The Technologies Supporting Sustainable Aviation

Getting a head start by leveraging the right technologies to make flying more sustainable is one way for airlines and airports to differentiate their business to attract passengers in a highly competitive environment.

SITA’s latest Air Transport IT Insights report, an annual technology trends survey of IT decision-makers in aviation, reflects that many airports and airlines have responded to passenger preferences for greener infrastructure and operations. Most airports, for example, have already implemented smarter and more sustainable infrastructure initiatives. The survey also reveals that a new priority for many airlines is using new IT and telecommunications for sustainability – solutions to optimize flight trajectories, for example.

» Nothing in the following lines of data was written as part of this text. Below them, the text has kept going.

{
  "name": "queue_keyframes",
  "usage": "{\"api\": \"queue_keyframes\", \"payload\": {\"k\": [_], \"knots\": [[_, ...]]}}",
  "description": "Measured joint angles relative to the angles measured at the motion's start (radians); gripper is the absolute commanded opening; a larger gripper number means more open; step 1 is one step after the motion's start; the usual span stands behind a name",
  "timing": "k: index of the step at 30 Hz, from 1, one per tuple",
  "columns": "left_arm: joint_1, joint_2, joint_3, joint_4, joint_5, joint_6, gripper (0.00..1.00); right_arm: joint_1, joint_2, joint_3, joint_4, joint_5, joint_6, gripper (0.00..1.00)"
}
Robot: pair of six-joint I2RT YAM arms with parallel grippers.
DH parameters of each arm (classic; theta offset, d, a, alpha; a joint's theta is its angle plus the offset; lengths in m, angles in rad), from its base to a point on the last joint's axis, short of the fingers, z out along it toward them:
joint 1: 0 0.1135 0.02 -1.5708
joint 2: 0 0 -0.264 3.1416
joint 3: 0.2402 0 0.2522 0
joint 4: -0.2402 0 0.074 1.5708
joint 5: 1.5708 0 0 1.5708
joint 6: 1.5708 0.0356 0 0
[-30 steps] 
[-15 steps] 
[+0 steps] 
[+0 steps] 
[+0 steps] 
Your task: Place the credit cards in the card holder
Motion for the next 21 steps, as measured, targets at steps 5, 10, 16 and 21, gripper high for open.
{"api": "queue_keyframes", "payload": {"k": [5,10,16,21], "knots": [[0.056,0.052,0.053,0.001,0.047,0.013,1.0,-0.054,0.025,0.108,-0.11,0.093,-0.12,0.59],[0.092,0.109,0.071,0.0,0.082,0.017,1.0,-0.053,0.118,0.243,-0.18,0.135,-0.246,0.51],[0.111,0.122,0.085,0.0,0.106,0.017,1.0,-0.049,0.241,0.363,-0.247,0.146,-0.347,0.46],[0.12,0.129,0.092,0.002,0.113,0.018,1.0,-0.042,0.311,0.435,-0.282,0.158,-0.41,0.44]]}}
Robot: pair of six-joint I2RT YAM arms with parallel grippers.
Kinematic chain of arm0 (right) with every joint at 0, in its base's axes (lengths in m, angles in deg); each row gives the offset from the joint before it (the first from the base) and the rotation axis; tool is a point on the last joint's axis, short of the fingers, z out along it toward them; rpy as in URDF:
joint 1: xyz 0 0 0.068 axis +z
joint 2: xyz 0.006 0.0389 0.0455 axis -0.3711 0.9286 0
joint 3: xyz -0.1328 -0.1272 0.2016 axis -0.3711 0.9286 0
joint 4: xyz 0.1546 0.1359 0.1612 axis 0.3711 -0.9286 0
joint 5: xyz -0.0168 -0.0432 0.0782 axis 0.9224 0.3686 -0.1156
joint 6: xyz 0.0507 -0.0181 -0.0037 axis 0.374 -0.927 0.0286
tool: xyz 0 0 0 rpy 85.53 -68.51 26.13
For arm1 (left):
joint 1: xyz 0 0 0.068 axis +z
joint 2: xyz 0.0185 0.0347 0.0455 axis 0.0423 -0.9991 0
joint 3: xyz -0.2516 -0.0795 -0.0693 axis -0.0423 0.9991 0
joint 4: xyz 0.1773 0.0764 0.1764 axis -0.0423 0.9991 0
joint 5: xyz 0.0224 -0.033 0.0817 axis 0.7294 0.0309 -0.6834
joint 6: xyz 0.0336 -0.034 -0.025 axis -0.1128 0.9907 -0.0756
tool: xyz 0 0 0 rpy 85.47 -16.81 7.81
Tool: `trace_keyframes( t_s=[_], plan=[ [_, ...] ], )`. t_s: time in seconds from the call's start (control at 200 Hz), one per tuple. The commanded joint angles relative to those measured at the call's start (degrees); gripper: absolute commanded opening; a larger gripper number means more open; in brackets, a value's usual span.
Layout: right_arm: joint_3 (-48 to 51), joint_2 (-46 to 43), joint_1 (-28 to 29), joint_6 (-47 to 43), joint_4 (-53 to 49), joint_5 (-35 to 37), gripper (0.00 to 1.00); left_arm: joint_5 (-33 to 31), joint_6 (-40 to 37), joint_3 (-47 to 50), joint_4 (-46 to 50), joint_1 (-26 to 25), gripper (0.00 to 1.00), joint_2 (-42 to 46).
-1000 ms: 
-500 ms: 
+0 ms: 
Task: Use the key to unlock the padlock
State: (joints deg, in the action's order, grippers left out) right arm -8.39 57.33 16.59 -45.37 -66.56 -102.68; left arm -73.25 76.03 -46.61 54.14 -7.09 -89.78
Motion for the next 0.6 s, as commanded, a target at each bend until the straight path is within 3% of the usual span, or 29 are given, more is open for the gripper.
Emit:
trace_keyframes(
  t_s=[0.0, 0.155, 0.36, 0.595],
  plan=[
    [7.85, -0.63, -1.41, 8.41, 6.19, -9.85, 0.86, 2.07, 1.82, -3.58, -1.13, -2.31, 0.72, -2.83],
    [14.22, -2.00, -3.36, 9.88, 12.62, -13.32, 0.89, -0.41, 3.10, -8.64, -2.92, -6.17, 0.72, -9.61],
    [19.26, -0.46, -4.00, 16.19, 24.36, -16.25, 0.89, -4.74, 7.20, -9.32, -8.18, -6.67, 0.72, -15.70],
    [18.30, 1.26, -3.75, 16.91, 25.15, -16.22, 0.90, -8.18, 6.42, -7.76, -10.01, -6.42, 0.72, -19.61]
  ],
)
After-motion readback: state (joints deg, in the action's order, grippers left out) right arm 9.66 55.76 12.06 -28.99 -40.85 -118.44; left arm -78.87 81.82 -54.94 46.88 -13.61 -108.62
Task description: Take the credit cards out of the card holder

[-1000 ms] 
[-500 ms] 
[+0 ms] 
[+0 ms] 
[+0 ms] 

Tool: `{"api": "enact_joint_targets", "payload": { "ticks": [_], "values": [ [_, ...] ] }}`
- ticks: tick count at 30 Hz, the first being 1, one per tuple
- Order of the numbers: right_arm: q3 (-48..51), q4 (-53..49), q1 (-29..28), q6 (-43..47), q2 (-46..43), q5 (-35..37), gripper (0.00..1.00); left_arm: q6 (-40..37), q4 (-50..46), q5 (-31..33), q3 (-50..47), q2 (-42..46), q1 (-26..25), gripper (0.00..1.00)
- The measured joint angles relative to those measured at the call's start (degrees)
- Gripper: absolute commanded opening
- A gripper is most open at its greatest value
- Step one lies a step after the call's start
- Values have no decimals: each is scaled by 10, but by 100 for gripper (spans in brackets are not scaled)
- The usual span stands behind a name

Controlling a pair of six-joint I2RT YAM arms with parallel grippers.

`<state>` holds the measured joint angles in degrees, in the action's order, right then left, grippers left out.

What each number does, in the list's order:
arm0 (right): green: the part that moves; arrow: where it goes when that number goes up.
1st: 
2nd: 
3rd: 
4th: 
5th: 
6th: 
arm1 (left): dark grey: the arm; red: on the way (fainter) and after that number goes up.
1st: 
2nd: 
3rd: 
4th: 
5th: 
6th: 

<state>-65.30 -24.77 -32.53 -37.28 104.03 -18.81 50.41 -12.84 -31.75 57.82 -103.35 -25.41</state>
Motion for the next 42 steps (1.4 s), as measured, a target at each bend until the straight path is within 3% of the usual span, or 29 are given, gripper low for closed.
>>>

SITA’s own trajectory guidance solution, OptiFlight, is helping airlines to make fuel, cost, and carbon savings. The application recommends shortcuts based on historical flight data and indicates possible fuel, carbon, and time savings. Airlines like Transavia, for instance, have saved 70 tons in fuel and 223 tons of CO2 per aircraft tail using modules of this solution.

Of course, carriers can achieve even greater efficiencies and positive results by integrating complementary applications that allow them to share information with each other. Combining OptiFlight with applications like eWAS Pilot, the real-time weather monitoring tool used by 67,000 pilots today, and the digital flight briefing tool FlightFolder, empowers airline pilots to make more informed re-routing decisions. Greater confidence with the tools and the results will enable higher adoption and the implementation of more of the optimization recommendations made by OptiFlight. The combined solutions also provide a more environmentally-friendly, safer, and more comfortable passenger experience.

There are several ways that technology is helping with the emission reduction efforts for airports too. For example, SITA has developed an innovative emissions calculation tool that measures the more complex and typically biggest part of an airport’s emissions, known as Scope 3, which is under trial at Palermo Airport. A better knowledge of emissions can then better inform optimization decisions around the airport. And this is where technologies like airport management systems can help deliver greater operational efficiencies and manage emissions in areas such as aircraft turnaround, and runway and resource management.

Airports and airlines have a real opportunity to leverage today’s cutting-edge emission-reducing technologies to support their carbon net-zero by 2050 journey. As well as delivering more immediate cost and carbon savings, the ability to retain and attract more eco-conscious passengers may prove to be a real competitive advantage in the long term.